WORK REQUIRED: Produce again, without any change, the lines running from the one with "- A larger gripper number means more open" through the final line of the data below, and only those.

THE RECORDS:

◆ ◆ ◆ ◆ ◆ ◆ ◆

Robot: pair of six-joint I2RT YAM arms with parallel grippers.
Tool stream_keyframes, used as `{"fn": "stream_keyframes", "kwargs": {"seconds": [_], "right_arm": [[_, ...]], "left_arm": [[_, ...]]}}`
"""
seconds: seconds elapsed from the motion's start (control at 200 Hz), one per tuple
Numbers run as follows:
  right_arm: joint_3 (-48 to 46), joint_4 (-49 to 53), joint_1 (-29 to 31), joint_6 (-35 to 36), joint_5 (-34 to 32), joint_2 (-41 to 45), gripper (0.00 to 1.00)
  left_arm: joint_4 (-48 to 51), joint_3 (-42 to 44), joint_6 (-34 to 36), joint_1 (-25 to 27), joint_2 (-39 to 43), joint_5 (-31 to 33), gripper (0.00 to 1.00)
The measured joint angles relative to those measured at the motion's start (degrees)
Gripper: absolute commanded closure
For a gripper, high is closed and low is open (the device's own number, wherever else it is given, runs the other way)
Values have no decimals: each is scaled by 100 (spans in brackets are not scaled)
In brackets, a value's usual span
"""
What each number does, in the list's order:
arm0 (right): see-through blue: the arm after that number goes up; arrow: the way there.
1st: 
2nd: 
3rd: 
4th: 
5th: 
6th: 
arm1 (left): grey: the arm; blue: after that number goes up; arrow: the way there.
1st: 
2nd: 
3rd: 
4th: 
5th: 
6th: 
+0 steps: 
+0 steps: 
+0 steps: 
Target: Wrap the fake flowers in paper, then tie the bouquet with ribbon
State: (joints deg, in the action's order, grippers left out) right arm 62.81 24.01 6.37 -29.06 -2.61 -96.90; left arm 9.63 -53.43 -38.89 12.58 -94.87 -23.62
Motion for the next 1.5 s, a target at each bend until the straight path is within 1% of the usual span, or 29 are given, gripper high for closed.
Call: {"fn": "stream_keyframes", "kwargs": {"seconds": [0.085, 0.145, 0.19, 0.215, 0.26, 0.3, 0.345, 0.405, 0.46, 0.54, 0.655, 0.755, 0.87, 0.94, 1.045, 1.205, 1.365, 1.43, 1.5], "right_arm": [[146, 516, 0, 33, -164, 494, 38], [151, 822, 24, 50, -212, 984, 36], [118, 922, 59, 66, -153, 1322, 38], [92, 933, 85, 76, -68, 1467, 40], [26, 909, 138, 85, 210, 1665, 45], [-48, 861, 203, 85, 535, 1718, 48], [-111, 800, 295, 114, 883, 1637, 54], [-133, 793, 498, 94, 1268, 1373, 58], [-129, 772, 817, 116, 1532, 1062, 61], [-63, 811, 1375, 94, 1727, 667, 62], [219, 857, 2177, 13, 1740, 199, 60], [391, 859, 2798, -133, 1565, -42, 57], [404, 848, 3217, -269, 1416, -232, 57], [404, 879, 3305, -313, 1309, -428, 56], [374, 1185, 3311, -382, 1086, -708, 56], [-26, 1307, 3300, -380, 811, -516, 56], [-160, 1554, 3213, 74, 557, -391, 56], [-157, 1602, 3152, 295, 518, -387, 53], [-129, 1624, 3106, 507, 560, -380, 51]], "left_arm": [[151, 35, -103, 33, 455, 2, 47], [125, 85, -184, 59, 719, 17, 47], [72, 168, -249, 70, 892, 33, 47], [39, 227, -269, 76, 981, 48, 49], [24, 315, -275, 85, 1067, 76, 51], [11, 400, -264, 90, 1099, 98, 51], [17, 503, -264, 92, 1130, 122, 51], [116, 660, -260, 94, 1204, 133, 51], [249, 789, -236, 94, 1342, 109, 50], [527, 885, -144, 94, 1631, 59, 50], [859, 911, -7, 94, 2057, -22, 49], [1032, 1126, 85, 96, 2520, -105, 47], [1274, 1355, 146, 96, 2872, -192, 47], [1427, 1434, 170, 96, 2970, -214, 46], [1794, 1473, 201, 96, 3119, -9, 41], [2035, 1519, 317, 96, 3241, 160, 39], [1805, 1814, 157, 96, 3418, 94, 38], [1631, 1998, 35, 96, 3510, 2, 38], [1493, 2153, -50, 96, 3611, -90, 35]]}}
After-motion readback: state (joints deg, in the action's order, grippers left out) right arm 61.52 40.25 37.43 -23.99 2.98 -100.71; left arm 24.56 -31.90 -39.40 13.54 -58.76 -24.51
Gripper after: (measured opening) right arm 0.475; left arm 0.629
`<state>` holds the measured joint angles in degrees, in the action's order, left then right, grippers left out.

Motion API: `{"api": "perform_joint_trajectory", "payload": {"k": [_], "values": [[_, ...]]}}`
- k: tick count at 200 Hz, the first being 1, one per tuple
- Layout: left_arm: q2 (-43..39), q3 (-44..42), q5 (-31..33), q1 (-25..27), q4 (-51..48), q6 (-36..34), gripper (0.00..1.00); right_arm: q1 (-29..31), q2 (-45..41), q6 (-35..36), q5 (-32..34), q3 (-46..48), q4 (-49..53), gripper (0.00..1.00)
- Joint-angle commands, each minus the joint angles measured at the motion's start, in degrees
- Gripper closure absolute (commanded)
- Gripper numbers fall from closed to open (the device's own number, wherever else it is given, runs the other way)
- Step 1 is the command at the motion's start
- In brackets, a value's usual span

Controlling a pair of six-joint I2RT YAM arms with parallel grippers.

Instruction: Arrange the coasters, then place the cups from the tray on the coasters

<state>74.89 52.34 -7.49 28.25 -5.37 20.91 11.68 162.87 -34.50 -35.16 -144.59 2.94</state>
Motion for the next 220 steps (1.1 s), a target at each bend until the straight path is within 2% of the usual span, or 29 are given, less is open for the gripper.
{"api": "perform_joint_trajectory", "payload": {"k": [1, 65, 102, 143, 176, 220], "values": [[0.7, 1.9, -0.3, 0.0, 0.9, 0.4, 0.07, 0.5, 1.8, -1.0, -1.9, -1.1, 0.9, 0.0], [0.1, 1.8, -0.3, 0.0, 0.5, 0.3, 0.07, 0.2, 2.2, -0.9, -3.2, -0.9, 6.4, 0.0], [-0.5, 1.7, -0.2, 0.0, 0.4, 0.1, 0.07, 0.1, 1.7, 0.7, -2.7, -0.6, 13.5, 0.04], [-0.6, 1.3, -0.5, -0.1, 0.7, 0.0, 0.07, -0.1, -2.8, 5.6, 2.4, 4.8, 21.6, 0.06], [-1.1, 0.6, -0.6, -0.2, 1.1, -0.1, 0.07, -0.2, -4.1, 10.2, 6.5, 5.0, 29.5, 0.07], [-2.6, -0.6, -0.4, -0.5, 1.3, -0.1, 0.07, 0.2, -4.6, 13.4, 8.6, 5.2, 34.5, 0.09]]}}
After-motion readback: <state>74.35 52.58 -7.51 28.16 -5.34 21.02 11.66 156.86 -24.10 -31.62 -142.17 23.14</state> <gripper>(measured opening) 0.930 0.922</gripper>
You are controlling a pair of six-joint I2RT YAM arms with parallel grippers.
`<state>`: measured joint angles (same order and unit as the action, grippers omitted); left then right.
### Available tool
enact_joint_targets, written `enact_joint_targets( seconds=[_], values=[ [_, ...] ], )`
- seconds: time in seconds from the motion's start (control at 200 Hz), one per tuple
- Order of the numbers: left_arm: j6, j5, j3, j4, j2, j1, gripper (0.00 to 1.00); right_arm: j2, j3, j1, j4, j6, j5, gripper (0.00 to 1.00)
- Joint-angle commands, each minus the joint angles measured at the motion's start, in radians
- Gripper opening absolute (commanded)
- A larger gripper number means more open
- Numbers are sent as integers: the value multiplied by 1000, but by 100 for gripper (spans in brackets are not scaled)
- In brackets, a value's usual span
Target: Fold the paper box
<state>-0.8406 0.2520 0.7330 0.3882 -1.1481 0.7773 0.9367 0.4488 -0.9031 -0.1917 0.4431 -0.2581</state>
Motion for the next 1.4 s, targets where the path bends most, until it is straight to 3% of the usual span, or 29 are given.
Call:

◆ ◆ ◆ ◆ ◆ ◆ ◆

SOLVED PROBLEM:
- A larger gripper number means more open
- Numbers are sent as integers: the value multiplied by 1000, but by 100 for gripper (spans in brackets are not scaled)
- In brackets, a value's usual span
Target: Fold the paper box
<state>-0.8406 0.2520 0.7330 0.3882 -1.1481 0.7773 0.9367 0.4488 -0.9031 -0.1917 0.4431 -0.2581</state>
Motion for the next 1.4 s, targets where the path bends most, until it is straight to 3% of the usual span, or 29 are given.
Call:

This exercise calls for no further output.